■ **Prompt**: In your copy of the data, omit the pictures and keep all else exactly as given.

# # # # # # #

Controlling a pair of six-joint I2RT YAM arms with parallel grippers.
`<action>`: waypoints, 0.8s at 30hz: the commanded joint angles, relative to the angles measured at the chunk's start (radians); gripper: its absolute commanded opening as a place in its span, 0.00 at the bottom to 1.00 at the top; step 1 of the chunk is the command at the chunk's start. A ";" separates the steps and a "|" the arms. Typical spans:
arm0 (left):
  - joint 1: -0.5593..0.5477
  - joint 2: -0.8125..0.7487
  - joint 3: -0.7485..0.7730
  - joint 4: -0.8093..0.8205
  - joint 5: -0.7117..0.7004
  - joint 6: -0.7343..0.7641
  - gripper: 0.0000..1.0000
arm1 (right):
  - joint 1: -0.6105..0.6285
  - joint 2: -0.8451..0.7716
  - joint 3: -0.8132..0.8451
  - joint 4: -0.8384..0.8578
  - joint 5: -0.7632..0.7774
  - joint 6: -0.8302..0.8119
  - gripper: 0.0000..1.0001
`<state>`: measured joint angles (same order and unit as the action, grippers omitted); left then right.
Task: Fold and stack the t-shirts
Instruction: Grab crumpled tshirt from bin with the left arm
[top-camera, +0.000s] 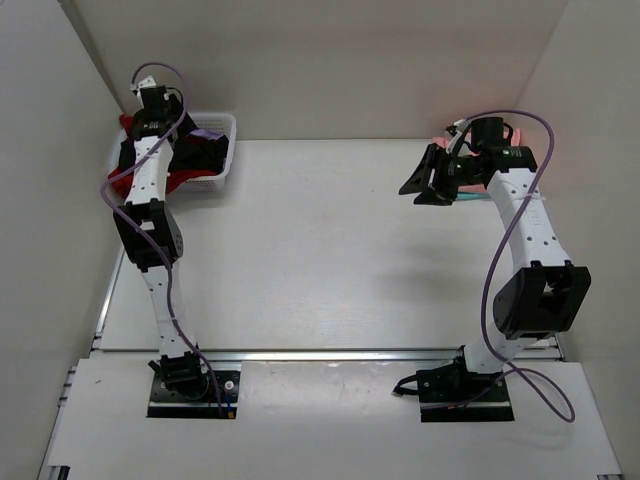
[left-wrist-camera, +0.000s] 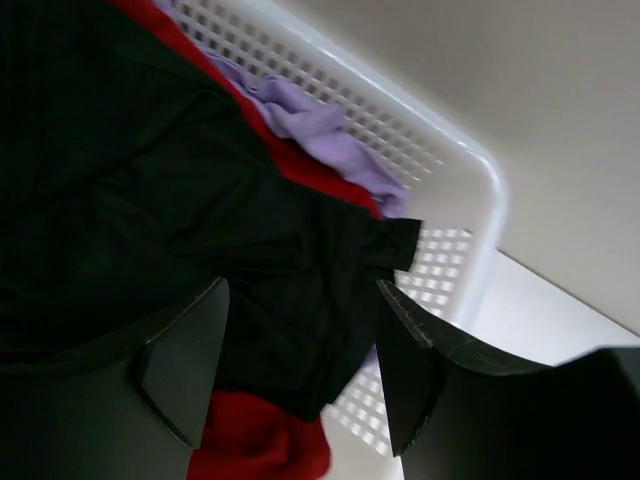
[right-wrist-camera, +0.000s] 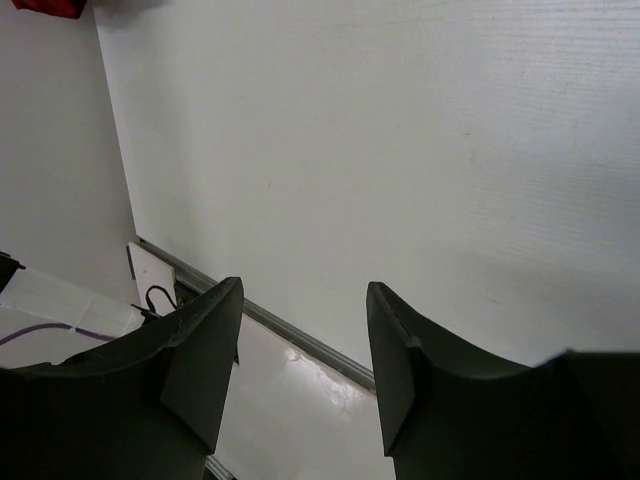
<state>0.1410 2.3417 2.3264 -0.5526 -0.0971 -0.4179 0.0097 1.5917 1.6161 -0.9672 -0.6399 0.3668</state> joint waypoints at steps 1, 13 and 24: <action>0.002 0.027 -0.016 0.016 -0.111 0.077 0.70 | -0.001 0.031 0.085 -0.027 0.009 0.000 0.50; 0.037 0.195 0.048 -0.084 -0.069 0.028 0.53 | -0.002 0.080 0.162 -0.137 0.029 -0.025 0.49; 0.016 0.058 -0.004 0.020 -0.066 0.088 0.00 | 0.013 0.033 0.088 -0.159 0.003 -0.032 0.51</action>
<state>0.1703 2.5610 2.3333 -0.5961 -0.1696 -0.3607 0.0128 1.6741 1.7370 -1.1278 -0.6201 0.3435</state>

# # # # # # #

■ **Task result**:
Controlling a pair of six-joint I2RT YAM arms with parallel grippers.
`<action>`: waypoints, 0.8s at 30hz: the commanded joint angles, relative to the angles measured at the chunk's start (radians); gripper: its absolute commanded opening as a place in its span, 0.00 at the bottom to 1.00 at the top; step 1 of the chunk is the command at the chunk's start. A ";" separates the steps and a "|" the arms. Typical spans:
arm0 (left):
  - joint 1: -0.5593..0.5477
  - joint 2: -0.8125..0.7487
  - joint 3: -0.7485..0.7730
  - joint 4: -0.8093..0.8205
  - joint 5: -0.7117..0.7004
  - joint 6: -0.7343..0.7641
  - gripper: 0.0000..1.0000
arm1 (right):
  - joint 1: -0.6105..0.6285
  - joint 2: -0.8451..0.7716
  - joint 3: -0.8132..0.8451
  - joint 4: -0.8384..0.8578
  - joint 5: -0.7632..0.7774
  - joint 6: -0.8302..0.8119
  - gripper: 0.0000..1.0001
`<state>`: measured joint angles (same order and unit as the action, grippers omitted); left then right.
Task: Fold and stack the t-shirts
Instruction: Grab crumpled tshirt from bin with the left arm
[top-camera, +0.000s] 
[left-wrist-camera, +0.000s] 
[right-wrist-camera, +0.000s] 
<state>0.1410 2.3417 2.3264 -0.5526 -0.0971 -0.4179 0.0097 1.5917 1.6161 -0.9672 -0.6399 0.3668</state> joint waypoints at steps 1, 13 and 24: <action>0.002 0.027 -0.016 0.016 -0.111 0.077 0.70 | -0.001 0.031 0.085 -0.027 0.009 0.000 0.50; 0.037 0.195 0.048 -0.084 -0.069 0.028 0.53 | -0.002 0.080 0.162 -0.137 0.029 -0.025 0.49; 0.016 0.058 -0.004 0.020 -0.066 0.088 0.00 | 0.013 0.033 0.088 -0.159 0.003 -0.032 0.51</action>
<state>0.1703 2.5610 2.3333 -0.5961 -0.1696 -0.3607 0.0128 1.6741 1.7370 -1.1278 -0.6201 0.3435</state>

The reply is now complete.